Monitoring snapshots — record_*_snapshot.py

Code: record_confidence_snapshot.py, record_prediction_coverage_snapshot.py, record_bot_spike_counts_snapshot.py (all in project root). Last validated: 2026-05-21

What they do

Three small Python scripts that run once per hourly cycle (after pe_update.py, before upload_backend.sh) and write one row-set per iteration to history tables on isog. They never modify the hub — they're pure observability emitters.

All three share the same patterns:

  • Scatter-gather across all 200 shards × 256 ranges of keywords.keywords_data_local
  • Idempotent DDL via CREATE TABLE IF NOT EXISTS on first run
  • 3-retry insert with exponential back-off; on full failure the snapshot is skipped (history just misses one row for that cycle)
  • Dated logs at /home/data/{confidence_snapshot_logs,prediction_coverage_snapshot_logs,bot_spike_counts_logs}/

record_confidence_snapshot.py

Bins approved keywords by confidence score (0–100) into 10 buckets of width 10, computes counts and sum-of-confidence per (scope × bucket), inserts 110 rows per run (1 timestamp × 11 scopes [global + top-10 countries] × 10 buckets) into keywords_volume.confidence_distribution_history.

Anchor Constant Note
confidence-snapshot-top-countries TOP_N_COUNTRIES = 10 Different from bot-spike snapshot's 25 — pick deliberate

Schema:

CREATE TABLE keywords_volume.confidence_distribution_history (
  snapshot_at DateTime,
  scope LowCardinality(String),  -- 'global' or country code
  bucket UInt8,                  -- 0–9 (× 10 = lower edge of the score bucket)
  cnt UInt64,
  sum_conf Float64
) ENGINE = MergeTree
ORDER BY (snapshot_at, scope, bucket)

Consumed by the demo app's api_confidence.py.

record_prediction_coverage_snapshot.py

Counts approved keywords per country whose processed_volume_trend JSON contains any month key greater than the current YYYYMM — i.e. keywords with a usable 12-month forecast attached.

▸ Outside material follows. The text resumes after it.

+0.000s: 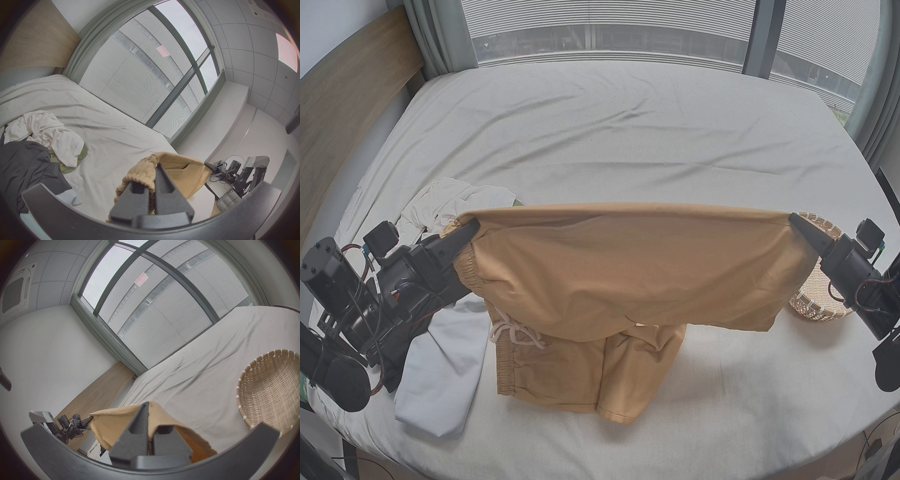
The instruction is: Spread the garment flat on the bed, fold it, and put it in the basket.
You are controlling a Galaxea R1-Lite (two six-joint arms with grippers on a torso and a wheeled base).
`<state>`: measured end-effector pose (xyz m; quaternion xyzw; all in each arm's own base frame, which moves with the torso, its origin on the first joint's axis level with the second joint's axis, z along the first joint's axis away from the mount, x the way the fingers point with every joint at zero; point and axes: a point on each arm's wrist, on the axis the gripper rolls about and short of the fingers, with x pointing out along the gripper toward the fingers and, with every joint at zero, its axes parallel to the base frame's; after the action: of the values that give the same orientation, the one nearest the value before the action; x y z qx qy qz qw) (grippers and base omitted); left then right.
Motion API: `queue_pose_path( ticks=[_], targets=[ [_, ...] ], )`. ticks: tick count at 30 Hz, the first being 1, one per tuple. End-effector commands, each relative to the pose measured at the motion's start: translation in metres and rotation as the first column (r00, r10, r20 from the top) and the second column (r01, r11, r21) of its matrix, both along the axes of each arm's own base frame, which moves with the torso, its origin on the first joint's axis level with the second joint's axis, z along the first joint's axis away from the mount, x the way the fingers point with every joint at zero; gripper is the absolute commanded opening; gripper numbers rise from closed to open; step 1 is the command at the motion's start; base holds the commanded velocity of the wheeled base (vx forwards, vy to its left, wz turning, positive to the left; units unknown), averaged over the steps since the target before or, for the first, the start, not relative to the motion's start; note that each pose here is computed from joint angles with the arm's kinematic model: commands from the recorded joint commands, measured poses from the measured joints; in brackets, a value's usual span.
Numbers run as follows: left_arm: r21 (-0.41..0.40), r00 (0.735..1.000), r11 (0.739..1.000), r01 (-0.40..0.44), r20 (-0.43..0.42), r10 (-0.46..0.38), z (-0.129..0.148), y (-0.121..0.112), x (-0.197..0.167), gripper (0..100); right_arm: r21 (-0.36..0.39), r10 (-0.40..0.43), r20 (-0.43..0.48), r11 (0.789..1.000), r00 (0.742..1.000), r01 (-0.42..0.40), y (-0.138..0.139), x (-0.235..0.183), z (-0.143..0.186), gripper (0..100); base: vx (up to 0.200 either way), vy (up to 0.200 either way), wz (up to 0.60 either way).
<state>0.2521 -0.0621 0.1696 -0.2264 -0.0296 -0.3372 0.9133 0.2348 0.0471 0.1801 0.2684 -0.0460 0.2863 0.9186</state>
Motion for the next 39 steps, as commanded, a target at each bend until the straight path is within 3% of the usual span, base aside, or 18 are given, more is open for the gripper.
queue_pose_path(
  ticks=[1, 16, 39],
  targets=[
    [-0.009, 1.0, 1.0, -0.017, -0.022, 0.017, -0.006, -0.003, 0.016, 0, -0.005, 0.004, -0.026, 1.0, 1.0, -0.004, 0.004, 0.019, -0.002, 0, 0.0, 0.0, 0.0],
    [-0.055, 0.992, 0.991, -0.125, -0.036, 0.124, -0.018, -0.011, 0.062, 0, -0.007, -0.038, -0.058, 0.999, 0.998, 0.038, 0.002, 0.082, 0.014, 0, 0.0, 0.0, 0.0],
    [-0.102, 0.98, 0.975, -0.197, 0.006, 0.199, -0.038, -0.027, 0.131, 0, -0.005, -0.06, -0.04, 0.998, 0.997, 0.06, 0.003, 0.161, -0.01, 0, 0.0, 0.0, 0.0]
  ],
)
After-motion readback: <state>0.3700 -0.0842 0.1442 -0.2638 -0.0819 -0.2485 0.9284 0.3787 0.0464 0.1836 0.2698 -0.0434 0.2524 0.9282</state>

One row per country per run.

No load-bearing constants — uses today.strftime('%Y%m') dynamically. Nothing to anchor here.

Schema:

CREATE TABLE keywords_volume.prediction_coverage_history (
  snapshot_at DateTime,
  country LowCardinality(String),
  cnt UInt64
) ENGINE = MergeTree
ORDER BY (snapshot_at, country)

Consumed by the demo app's api_prediction_coverage.py.

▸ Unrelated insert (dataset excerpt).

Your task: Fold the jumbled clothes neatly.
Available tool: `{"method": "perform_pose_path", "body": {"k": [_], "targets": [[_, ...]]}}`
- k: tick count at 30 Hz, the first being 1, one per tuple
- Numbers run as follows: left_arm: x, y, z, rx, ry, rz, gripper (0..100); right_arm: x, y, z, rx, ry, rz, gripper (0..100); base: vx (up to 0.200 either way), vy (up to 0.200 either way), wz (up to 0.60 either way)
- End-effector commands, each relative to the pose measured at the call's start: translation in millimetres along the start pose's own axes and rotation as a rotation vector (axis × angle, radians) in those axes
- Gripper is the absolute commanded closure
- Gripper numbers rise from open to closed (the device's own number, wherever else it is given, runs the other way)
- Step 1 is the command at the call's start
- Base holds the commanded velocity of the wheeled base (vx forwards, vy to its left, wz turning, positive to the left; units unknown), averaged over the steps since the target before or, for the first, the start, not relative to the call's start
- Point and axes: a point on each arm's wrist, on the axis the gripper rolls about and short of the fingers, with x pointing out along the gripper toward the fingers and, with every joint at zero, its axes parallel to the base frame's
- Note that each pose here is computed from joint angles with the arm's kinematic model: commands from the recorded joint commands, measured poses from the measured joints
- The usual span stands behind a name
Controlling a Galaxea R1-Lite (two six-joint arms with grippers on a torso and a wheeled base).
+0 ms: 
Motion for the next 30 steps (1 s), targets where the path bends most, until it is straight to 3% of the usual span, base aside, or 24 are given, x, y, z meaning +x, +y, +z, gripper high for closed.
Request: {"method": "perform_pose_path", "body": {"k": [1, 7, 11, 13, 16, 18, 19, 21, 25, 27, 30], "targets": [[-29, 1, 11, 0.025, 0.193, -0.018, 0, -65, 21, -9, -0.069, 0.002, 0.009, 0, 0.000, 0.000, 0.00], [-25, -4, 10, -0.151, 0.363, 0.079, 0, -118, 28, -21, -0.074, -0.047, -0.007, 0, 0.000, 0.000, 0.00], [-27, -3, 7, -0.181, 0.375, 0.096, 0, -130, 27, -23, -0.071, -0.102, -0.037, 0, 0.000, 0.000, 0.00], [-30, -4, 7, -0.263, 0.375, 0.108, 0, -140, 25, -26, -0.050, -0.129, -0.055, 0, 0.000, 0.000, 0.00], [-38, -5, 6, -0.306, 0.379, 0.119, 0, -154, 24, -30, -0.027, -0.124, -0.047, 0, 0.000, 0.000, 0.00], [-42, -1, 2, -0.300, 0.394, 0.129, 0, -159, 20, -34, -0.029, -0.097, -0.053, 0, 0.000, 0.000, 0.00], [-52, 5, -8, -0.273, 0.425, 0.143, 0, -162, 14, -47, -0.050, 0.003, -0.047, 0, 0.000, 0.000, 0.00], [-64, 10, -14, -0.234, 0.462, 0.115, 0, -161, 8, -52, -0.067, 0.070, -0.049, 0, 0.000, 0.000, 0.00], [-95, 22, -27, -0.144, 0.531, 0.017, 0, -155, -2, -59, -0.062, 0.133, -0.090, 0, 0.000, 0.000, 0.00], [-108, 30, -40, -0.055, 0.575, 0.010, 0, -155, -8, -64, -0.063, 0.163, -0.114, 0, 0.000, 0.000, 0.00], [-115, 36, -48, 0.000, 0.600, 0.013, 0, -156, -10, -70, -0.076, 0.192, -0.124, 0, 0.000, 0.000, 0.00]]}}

record_bot_spike_counts_snapshot.py

Two parallel scatter-gather scans:

  1. spiked_kw_count — keywords matching the spike predicate (GSC > SPIKE_MIN_RATIO × median AND GSC > SPIKE_MIN_ABS AND GT/GKP < p75). Same predicate as the /spikes demo page so the snapshot and the page stay in sync.
  2. bot_corrected_kw_count — keywords with non-empty bot_spike_months in processed_volume_trend_meta (i.e. processing.py repaired a bot-driven spike for them).

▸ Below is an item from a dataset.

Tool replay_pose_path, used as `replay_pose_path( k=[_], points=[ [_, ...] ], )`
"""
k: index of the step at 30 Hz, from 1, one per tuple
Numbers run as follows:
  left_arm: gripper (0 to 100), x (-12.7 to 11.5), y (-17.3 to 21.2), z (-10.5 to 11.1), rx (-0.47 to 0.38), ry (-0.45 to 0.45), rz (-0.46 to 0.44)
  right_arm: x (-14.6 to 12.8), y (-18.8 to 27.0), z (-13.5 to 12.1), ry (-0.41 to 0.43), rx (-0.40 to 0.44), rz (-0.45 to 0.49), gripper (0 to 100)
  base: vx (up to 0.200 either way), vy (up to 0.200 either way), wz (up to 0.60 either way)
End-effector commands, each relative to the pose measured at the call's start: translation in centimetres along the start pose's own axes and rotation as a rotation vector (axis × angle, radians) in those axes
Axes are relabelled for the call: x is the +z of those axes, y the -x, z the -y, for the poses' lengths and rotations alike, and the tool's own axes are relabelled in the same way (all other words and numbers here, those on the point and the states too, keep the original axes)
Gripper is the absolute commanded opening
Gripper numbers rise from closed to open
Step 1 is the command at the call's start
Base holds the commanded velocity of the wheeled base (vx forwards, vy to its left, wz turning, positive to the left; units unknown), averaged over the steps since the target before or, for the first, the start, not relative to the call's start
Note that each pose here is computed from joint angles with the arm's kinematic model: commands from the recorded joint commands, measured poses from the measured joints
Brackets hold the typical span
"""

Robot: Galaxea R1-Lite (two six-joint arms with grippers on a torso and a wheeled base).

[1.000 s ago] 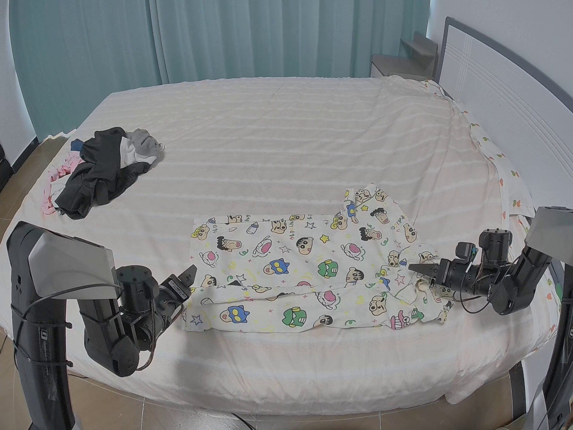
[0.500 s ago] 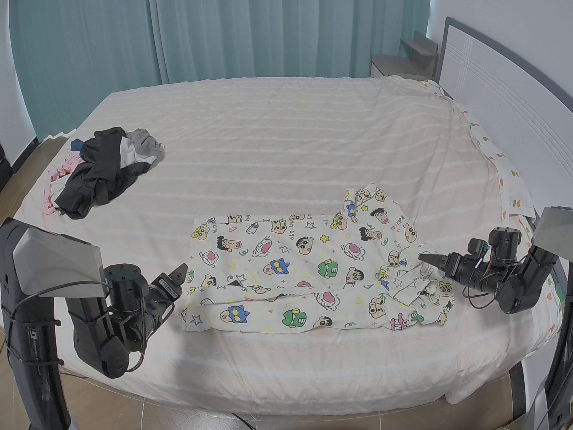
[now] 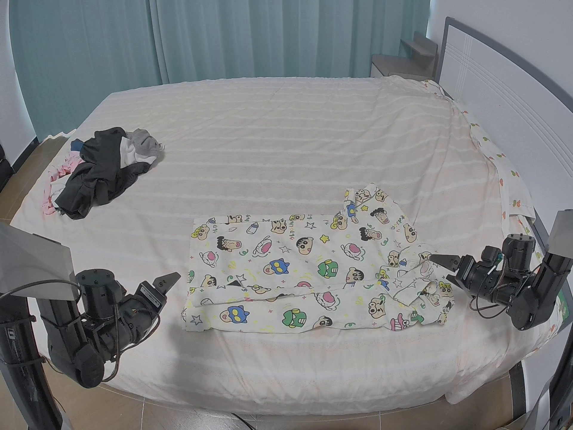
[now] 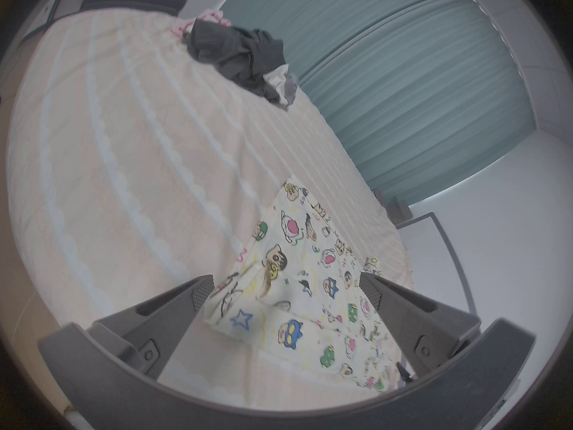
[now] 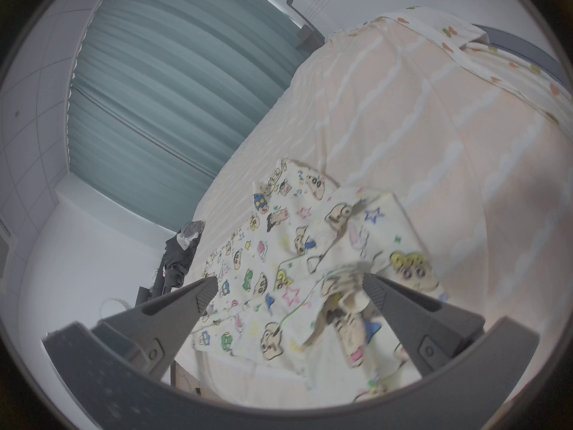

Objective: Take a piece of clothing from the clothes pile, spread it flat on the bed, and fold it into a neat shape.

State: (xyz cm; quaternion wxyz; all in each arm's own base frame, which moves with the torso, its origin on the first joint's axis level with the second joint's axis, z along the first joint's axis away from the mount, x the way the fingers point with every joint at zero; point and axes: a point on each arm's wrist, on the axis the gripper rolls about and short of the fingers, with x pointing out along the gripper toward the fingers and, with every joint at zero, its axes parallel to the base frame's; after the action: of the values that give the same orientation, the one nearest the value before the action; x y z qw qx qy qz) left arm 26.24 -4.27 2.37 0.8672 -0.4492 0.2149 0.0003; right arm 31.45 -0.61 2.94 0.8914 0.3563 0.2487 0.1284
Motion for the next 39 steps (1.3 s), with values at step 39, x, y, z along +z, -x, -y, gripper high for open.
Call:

Aggregated globally + per top-25 country. ~26 rows per run (1 global + 25 countries).

Anchor Constants Note
bot-spike-snapshot-predicate SPIKE_MIN_RATIO = 10, SPIKE_MIN_ABS = 50 Same defaults as /spikes page; tight coupling
bot-spike-snapshot-top-countries TOP_N_COUNTRIES = 25 Wider than confidence snapshot's 10 — bot patterns are country-localised

Schema:

CREATE TABLE keywords_volume.bot_spike_counts_history (
  snapshot_at DateTime,
  scope LowCardinality(String),
  spiked_kw_count UInt64,
  bot_corrected_kw_count UInt64
) ENGINE = MergeTree
ORDER BY (snapshot_at, scope)

Failure modes (all 3)

Symptom Cause Behaviour
Scatter-gather shard timeout CH replica slow Logged, that shard's contribution missing from the row
Insert into keywords_volume.*_history fails isog write outage 3 retries with 5 s back-off, then skip this cycle's snapshot
Snapshot script raises uncaught exception Bug, OOM, etc. keep_running.sh has no early-exit — next stages still run; one row missing from history

A few missed snapshots are harmless; the time-series history just has a gap.

See also

  • keep_running.sh — orchestrator that invokes all three
  • Central hub table — read surface
  • demo-app — consumer of these history tables (Phase 5)
  • record_bot_spike_counts_snapshot.py:KB-ANCHOR:bot-spike-snapshot-predicate is the same spike-predicate used by /spikes in the demo app — changes need to be applied in both places.